Alors, avec l’appétit croissant pour les voyages responsables, la question est de savoir quelles entreprises prennent l’initiative de faire du tourisme éthique une réalité pour les voyageurs.

Fair Voyage - Rendre le voyage éthique accessible

Fair Voyage est une plateforme de voyage éthique qui rend les voyages responsables et durables plus accessibles.

Une de ces sociétés est Fair Voyage, une plateforme de voyage éthique et durable.

Quand je suis rentré en Angleterre, j’avais tant appris de l’importance du tourisme éthique grâce à mes expériences à l’étranger et je voulais travailler pour une entreprise qui faisait activement la différence dans le secteur du tourisme.

C’est pourquoi j’ai commencé à travailler pour Fair Voyage. Il a été fondé par Alexandra Pastollnigg, qui est également la directrice générale.

Alex a quitté une carrière dans le secteur bancaire pour aider à rendre les voyages éthiques plus accessibles. Au cours d'un voyage au Kilimandjaro, elle a été témoin de l'exploitation des porteurs du Kilimandjaro et a raconté comment son propre guide avait été laissé mourir par une agence de voyage peu scrupuleuse, lorsqu'il travaillait comme porteur.

Les porteurs du Kilimandjaro aident les touristes à porter leurs bagages et leurs équipements en montagne. Cependant, ils sont souvent exploités par des exploitants budgétaires qui leur accordent une compensation minimale et négligent de leur fournir du matériel leur permettant de rester au chaud et en sécurité lorsqu'ils travaillent en montagne.

De nombreux porteurs meurent ou souffrent en conséquence.

Beaucoup de porteurs du Kilimandjaro sont exploités par des agences de voyage à petit budget qui ne se soucient pas de leur bien-être

C'est ce qui a inspiré Alex à mettre en place Fair Voyage - qui permet aux voyageurs conscients de réserver facilement des visites éthiques.

Fair Voyage travaille principalement avec des organismes de surveillance et de certification tiers pour promouvoir des circuits éthiquement et écologiquement responsables.

Par exemple, l’une des organisations avec lesquelles Fair Voyage travaille est le projet d’assistance aux porteurs du Kilimandjaro (KPAP), une initiative de l'International Mountain Explorers Connection (IMEC). KPAP est une organisation tanzanienne légalement enregistrée qui se consacre à soutenir le traitement juste et éthique des porteurs du Kilimandjaro.

Ils aident les porteurs en leur prêtant des vêtements gratuits et font campagne pour des salaires plus justes en leur nom. KPAP offre également des possibilités de formation aux membres du personnel travaillant sur le Kilimandjaro.

Ils encouragent fortement les grimpeurs à faire appel à des entreprises qui traitent leurs porteurs de manière équitable.
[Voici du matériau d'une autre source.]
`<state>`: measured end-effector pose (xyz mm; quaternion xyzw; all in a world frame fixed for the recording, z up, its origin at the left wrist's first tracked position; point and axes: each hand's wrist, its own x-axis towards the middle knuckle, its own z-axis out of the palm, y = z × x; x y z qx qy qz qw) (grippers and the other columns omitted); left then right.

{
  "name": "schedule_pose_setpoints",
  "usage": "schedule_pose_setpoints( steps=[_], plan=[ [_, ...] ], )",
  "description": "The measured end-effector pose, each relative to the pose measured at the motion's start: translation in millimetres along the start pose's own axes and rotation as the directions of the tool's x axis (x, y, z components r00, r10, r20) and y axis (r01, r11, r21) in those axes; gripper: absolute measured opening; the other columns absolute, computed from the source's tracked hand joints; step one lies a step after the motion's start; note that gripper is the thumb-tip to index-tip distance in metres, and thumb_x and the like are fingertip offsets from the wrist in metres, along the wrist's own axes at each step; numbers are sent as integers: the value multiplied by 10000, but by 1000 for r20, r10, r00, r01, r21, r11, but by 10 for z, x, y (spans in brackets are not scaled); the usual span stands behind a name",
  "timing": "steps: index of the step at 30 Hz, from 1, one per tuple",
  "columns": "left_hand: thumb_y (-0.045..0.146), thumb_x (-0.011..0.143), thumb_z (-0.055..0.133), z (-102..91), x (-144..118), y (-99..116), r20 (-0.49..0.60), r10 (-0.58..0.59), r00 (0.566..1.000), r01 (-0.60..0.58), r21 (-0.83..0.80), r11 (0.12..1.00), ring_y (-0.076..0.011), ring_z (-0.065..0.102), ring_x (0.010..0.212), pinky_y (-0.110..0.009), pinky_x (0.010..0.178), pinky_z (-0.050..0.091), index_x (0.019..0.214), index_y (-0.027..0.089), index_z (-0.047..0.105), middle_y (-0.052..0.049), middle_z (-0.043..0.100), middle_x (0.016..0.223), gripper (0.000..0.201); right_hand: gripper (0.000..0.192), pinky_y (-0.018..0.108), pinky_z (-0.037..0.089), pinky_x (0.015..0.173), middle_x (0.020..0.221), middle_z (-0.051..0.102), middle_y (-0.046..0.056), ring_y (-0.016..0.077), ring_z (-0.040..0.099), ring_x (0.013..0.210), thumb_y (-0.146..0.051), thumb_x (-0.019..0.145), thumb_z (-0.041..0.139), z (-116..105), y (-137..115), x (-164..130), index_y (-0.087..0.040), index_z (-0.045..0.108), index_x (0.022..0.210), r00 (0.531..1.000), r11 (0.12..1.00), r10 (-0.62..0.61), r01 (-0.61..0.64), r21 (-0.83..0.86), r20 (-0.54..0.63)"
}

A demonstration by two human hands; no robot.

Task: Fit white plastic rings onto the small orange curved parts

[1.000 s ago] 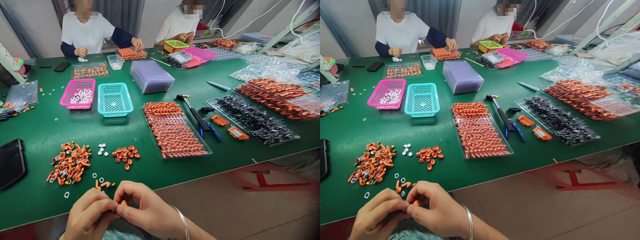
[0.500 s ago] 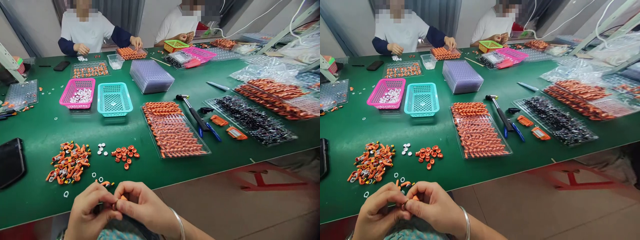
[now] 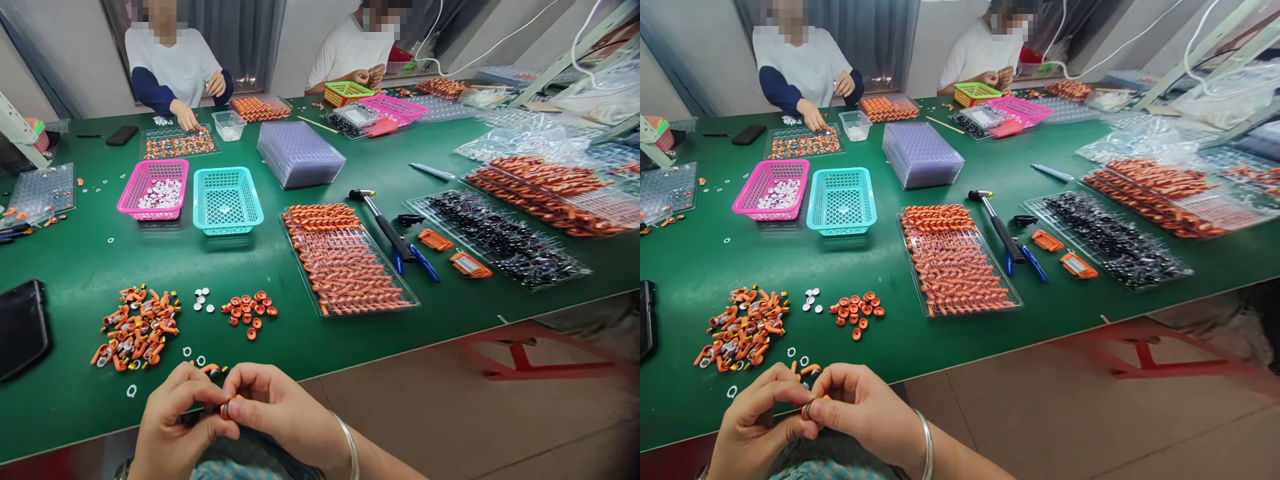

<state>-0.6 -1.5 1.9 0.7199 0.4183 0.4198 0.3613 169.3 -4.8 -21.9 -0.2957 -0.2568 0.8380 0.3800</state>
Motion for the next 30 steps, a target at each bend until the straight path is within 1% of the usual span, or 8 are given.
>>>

Le programme de surveillance du traitement des porteurs de KPAP examine régulièrement les pratiques de paiement et de basculement des entreprises et mène des enquêtes auprès des porteurs. Il audite également les entreprises partenaires et leur fournit des informations en retour.

Changer l'industrie du voyage à partir de la base

L’excellent travail réalisé par des sociétés telles que Fair Voyage et Haasil montre à quel point la passion, le dévouement et l’initiative des startups et des organisations à but non lucratif contribuent déjà à créer de grands changements dans l’industrie du voyage.

Bien entendu, pour que les initiatives de voyages responsables se généralisent, l'appétit de ce type d'initiatives devra être partagé par tous les acteurs du secteur du tourisme, y compris les plus grandes entreprises.

Cependant, les plus petites organisations travaillent sur le terrain et entretiennent des liens beaucoup plus étroits avec les communautés qu’elles desservent. C'est pourquoi les startups éthiques telles que Fair Voyage ont été capables de créer un changement durable dans l'industrie du tourisme. Le résultat final est que les travailleurs du tourisme sont traités plus équitablement, ce qui facilite également la responsabilisation des voyageurs.